El estrés no se va. Pero puede transformarse. Puede enseñarnos a escucharnos mejor, a poner límites, a reconocer lo que realmente importa. Quizá se trata de aprender a convivir con él, no como un verdugo, sino como un visitante que nos recuerda que necesitamos cuidar nuestro propio espacio.


Hoy pienso que ese huésped bajo la piel no es solo una carga: es también un mensaje. Me invita a mirar dónde estoy, hacia dónde corro, y qué tanto me estoy olvidando de mí en el camino.


Y aunque no tenga recetas perfectas, sé que detenerme, respirar, escribir y hablar de ello abre una ventana. Una rendija por donde entra la luz, aun cuando el día parezca demasiado pesado. 

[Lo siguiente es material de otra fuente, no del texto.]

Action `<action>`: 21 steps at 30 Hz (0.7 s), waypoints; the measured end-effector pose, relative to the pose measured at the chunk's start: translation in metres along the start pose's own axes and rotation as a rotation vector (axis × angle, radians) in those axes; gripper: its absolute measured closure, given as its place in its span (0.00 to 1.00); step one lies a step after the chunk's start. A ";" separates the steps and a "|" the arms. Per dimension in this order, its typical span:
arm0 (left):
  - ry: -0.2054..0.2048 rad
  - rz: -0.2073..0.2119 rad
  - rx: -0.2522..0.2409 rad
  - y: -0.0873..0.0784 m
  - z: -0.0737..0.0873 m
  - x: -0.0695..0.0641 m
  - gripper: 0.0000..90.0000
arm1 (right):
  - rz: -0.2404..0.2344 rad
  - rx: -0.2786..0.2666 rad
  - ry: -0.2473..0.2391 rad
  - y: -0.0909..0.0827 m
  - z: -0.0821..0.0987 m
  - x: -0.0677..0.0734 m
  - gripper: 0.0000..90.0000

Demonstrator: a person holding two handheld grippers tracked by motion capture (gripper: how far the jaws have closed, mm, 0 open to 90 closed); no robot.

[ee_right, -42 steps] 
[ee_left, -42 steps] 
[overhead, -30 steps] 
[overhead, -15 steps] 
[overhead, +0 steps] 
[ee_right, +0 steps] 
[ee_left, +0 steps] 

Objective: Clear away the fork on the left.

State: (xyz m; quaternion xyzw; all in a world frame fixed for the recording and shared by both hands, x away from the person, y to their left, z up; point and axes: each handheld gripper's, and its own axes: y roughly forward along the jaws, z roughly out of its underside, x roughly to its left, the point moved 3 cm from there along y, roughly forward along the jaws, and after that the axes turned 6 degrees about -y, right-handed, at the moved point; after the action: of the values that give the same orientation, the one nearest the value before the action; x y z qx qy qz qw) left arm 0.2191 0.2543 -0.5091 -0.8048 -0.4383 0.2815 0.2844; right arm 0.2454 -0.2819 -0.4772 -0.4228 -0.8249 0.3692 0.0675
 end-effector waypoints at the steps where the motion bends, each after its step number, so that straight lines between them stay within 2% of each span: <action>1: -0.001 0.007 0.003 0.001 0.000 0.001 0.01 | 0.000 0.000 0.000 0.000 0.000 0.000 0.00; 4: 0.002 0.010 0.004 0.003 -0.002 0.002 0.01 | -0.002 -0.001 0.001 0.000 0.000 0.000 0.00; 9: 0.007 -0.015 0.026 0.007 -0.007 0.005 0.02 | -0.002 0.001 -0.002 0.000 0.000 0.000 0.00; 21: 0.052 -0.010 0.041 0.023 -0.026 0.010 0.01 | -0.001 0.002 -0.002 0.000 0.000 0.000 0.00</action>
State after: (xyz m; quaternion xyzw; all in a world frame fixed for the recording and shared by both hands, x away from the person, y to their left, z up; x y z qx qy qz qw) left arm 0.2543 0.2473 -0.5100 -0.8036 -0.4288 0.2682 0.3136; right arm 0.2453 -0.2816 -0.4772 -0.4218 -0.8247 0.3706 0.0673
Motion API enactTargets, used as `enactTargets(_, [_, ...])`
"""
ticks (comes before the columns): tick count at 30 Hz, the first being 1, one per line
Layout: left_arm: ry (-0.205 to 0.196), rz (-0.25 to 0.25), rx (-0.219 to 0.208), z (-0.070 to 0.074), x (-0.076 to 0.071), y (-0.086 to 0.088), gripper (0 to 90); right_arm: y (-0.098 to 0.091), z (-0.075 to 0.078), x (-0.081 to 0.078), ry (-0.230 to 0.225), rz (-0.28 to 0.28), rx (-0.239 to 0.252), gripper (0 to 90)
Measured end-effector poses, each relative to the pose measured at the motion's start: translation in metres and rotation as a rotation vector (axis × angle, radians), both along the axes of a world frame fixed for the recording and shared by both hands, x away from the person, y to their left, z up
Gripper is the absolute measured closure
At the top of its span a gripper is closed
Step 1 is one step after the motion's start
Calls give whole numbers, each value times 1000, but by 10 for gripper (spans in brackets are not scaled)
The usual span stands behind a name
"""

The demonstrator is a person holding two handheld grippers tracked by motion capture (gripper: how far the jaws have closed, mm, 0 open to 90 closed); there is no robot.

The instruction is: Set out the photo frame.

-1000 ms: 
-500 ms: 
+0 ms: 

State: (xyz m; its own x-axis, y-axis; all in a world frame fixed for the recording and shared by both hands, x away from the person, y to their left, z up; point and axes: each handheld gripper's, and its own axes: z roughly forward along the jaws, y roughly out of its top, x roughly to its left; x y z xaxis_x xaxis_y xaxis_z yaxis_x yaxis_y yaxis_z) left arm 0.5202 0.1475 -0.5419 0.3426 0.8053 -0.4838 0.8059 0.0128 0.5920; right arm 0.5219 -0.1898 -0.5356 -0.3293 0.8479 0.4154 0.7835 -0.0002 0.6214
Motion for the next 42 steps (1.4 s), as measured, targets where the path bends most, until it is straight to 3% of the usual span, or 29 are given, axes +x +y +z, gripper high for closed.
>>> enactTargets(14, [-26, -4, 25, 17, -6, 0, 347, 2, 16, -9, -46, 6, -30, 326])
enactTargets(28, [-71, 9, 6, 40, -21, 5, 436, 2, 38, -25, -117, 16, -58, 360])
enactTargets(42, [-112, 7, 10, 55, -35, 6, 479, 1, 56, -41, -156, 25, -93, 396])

Porque el estrés no solo vive en la mente: lo guardamos en músculos, en posturas, en la forma en que contenemos la respiración sin darnos cuenta. Nos invita a reconciliarnos con ese cuerpo que llevamos todos los días y que, muchas veces, es el primero en gritarnos lo que no queremos escuchar. Te comparto algunos tips para acompañarlo:

  • Respirar con conciencia. No como acto automático, sino como recordatorio de vida. Un minuto de inhalar profundo, sostener suavemente y exhalar lento puede cambiar la intensidad de un día entero. El aire, al entrar, abre espacio; al salir, libera.
  • Mover lo que está rígido. Un estiramiento suave de cuello, hombros y espalda es a veces más eficaz que cualquier discurso mental. El cuerpo guarda tensiones antiguas, y liberarlas abre también un respiro emocional.
  • Enraizarse en los pies. Sentir el peso en las plantas, apoyarse firme contra el suelo, incluso descalzo. Esa conexión sencilla devuelve la sensación de sostén cuando todo parece desbordar.
  • Escanear el cuerpo. Cerrar los ojos e ir notando: “¿cómo están mis manos, mi mandíbula, mi pecho?”. El simple hecho de mirar hacia dentro sin juicio ya es una forma de cuidado.
  • Dar espacio al gesto espontáneo. Bostezar, suspirar, sacudir los brazos, incluso tararear: movimientos simples que abren compuertas al cuerpo para drenar lo acumulado.

El cuerpo no miente. Nos recuerda que lo que la mente calla, él lo dice en tensión, dolor o cansancio. Escucharlo es también escuchar la vida que pulsa en nosotros.

Y ahí, en ese diálogo íntimo, el estrés deja de ser un enemigo invisible y se convierte en un mensajero. Nos invita a volver, una y otra vez, al lugar más cercano y a la vez más olvidado: nosotros mismos.

¿Y tú?
Cuando el estrés se sienta a tu lado, ¿qué haces para que no se quede a vivir contigo?